Stored data =>

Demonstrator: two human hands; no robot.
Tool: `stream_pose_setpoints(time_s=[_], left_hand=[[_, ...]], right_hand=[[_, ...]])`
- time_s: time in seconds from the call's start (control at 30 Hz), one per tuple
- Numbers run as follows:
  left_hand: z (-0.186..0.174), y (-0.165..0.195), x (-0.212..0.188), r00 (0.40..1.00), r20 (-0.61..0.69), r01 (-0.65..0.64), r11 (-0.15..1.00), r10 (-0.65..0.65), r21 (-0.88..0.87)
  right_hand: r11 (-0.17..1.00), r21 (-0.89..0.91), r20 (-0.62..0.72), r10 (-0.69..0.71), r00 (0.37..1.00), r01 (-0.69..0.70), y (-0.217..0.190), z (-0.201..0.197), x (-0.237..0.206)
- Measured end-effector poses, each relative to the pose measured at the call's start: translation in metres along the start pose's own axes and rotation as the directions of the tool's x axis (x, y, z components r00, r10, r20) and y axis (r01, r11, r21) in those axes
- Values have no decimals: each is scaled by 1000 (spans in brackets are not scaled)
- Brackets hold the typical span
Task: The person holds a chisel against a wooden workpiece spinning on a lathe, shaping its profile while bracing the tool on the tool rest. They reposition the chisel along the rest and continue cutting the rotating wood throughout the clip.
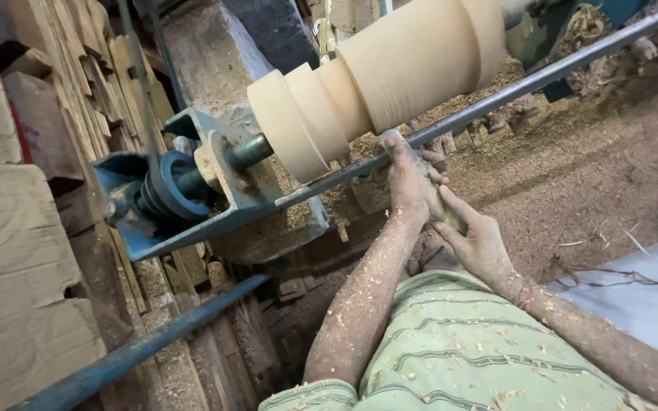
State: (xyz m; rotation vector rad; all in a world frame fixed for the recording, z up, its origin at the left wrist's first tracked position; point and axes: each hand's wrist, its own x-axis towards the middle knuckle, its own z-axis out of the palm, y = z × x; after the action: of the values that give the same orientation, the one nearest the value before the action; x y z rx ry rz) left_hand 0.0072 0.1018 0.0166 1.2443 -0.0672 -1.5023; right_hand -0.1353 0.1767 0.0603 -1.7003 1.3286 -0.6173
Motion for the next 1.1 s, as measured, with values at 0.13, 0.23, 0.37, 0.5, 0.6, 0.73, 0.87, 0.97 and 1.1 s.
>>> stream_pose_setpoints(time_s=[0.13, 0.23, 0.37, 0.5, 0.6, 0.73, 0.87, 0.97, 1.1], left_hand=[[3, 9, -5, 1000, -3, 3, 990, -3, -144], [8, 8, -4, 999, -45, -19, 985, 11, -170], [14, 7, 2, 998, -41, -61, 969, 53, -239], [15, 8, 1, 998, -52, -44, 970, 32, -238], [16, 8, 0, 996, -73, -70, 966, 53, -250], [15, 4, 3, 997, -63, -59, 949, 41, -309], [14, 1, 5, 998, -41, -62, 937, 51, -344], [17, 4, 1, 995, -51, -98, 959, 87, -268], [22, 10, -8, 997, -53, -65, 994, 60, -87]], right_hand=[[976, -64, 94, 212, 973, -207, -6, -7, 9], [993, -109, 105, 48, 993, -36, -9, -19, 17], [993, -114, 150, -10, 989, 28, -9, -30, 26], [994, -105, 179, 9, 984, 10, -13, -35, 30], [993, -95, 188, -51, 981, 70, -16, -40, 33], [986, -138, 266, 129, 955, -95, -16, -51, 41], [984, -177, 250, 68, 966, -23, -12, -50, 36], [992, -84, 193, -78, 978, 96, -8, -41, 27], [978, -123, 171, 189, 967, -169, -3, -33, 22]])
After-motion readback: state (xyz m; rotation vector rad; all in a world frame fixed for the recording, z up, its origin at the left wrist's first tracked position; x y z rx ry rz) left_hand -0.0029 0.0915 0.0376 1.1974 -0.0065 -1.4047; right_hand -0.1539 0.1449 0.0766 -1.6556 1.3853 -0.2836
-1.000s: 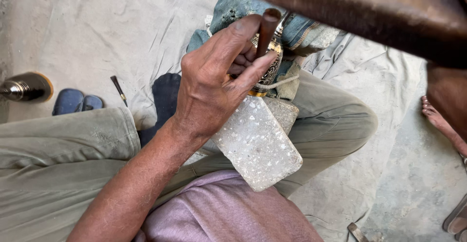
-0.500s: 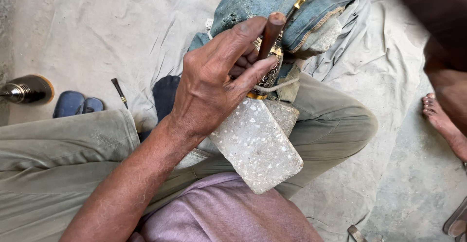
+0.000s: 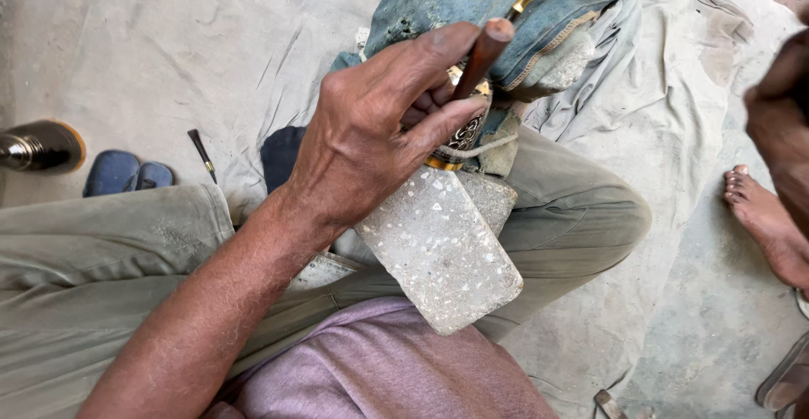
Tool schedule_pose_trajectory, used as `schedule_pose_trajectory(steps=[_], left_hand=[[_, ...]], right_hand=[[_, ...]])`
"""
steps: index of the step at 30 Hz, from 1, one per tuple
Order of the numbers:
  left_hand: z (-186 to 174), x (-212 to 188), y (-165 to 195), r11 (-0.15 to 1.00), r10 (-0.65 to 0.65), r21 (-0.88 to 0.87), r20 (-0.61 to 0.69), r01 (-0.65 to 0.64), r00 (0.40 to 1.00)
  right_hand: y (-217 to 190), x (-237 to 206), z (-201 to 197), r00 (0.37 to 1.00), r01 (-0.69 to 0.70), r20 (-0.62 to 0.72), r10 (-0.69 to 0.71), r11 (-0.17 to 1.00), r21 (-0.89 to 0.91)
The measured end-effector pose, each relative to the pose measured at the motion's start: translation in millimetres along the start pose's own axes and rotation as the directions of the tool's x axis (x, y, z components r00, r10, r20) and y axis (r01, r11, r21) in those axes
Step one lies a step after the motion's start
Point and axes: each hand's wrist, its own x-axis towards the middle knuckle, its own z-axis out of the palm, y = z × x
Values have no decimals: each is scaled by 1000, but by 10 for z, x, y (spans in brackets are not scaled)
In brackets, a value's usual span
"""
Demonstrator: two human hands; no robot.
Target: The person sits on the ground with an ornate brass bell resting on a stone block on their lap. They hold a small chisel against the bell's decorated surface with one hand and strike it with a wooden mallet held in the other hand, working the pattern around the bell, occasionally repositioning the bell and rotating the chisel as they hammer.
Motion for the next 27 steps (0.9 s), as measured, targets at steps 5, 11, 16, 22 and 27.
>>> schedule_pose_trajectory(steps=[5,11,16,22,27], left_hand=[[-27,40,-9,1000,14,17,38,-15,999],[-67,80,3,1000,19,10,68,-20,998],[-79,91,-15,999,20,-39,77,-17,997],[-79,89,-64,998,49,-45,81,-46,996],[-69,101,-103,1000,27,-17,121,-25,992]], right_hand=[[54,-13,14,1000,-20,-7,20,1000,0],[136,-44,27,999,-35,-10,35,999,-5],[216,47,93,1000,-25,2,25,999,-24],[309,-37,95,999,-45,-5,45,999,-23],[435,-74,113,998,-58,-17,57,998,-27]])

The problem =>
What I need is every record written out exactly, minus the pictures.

Answer section =>
Demonstrator: two human hands; no robot.
Tool: `stream_pose_setpoints(time_s=[_], left_hand=[[_, ...]], right_hand=[[_, ...]])`
- time_s: time in seconds from the call's start (control at 30 Hz), one per tuple
- Numbers run as follows:
  left_hand: z (-0.186..0.174), y (-0.165..0.195), x (-0.212..0.188), r00 (0.40..1.00), r20 (-0.61..0.69), r01 (-0.65..0.64), r11 (-0.15..1.00), r10 (-0.65..0.65), r21 (-0.88..0.87)
  right_hand: r11 (-0.17..1.00), r21 (-0.89..0.91), r20 (-0.62..0.72), r10 (-0.69..0.71), r00 (0.37..1.00), r01 (-0.69..0.70), y (-0.217..0.190), z (-0.201..0.197), x (-0.237..0.206)
- Measured end-effector poses, each relative to the pose measured at the call's start: translation in metres along the start pose's own axes and rotation as the directions of the tool's x axis (x, y, z components r00, r10, r20) and y axis (r01, r11, r21) in those axes
- Values have no decimals: each is scaled by 1000 (spans in brackets are not scaled)
- Brackets hold the typical span
Task: The person holds a chisel against a wooden workpiece spinning on a lathe, shaping its profile while bracing the tool on the tool rest. They reposition the chisel along the rest and continue cutting the rotating wood throughout the clip.
State: (xyz m; rotation vector rad; all in a world frame fixed for the recording, z up, its origin at the left wrist's first tracked position; point and axes: each hand's wrist, its own x-axis towards the middle knuckle, its own z-axis out of the palm, y = z × x; after the action: of the values that give the same orientation, the one nearest the value before the action; x y z rx ry rz) left_hand 0.0072 0.1018 0.0166 1.2443 -0.0672 -1.5023; right_hand -0.1353 0.1767 0.0603 -1.7003 1.3286 -0.6173
Motion for the next 1.1 s, as measured, with values at 0.13, 0.23, 0.37, 0.5, 0.6, 0.73, 0.87, 0.97 and 1.1 s.
>>> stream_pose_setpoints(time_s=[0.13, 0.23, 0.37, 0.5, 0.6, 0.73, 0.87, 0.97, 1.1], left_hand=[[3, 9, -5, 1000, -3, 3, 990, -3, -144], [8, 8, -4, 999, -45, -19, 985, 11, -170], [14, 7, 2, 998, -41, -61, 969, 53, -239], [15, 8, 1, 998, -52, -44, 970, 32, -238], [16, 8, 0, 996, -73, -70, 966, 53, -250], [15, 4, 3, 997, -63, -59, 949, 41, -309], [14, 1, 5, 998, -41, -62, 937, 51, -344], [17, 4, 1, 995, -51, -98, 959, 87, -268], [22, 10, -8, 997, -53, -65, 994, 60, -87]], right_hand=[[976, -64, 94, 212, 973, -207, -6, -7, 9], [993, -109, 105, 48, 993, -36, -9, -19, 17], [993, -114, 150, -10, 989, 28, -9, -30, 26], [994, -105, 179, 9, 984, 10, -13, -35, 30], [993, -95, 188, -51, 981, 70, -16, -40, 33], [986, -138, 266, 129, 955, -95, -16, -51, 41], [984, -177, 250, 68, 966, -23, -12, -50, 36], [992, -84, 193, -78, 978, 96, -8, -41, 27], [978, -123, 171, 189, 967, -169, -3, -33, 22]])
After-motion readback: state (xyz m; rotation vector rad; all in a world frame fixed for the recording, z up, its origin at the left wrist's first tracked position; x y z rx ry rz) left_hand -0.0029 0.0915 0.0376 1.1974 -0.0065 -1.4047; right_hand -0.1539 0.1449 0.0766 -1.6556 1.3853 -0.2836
-1.000s: 
-0.500s: 
+0.000s: 
Tool schedule_pose_trajectory, used as `schedule_pose_trajectory(steps=[_], left_hand=[[_, ...]], right_hand=[[_, ...]])`
"""
steps: index of the step at 30 Hz, from 1, one per tuple
Order of the numbers:
  left_hand: z (-186 to 174), x (-212 to 188), y (-165 to 195), r11 (-0.15 to 1.00), r10 (-0.65 to 0.65), r21 (-0.88 to 0.87), r20 (-0.61 to 0.69), r01 (-0.65 to 0.64), r00 (0.40 to 1.00)
  right_hand: y (-217 to 190), x (-237 to 206), z (-201 to 197), r00 (0.37 to 1.00), r01 (-0.69 to 0.70), r20 (-0.62 to 0.72), r10 (-0.69 to 0.71), r11 (-0.17 to 1.00), r21 (-0.89 to 0.91)
The measured end-effector pose, each relative to the pose measured at the motion's start: translation in millimetres along the start pose's own axes and rotation as the directions of the tool's x axis (x, y, z components r00, r10, r20) and y axis (r01, r11, r21) in those axes
Step one lies a step after the motion's start
Point and axes: each hand's wrist, its own x-axis towards the middle knuckle, its own z-axis out of the palm, y = z × x
Values have no decimals: each is scaled by 1000, but by 10 for z, x, y (spans in brackets are not scaled)
In brackets, a value's usual span
"""
Demonstrator: two human hands; no robot.
Target: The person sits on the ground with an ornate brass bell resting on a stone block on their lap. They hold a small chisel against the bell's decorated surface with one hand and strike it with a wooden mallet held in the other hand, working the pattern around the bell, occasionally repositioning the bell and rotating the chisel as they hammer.
Motion for the next 27 steps (0.9 s), as measured, targets at steps 5, 11, 16, 22 and 27.
>>> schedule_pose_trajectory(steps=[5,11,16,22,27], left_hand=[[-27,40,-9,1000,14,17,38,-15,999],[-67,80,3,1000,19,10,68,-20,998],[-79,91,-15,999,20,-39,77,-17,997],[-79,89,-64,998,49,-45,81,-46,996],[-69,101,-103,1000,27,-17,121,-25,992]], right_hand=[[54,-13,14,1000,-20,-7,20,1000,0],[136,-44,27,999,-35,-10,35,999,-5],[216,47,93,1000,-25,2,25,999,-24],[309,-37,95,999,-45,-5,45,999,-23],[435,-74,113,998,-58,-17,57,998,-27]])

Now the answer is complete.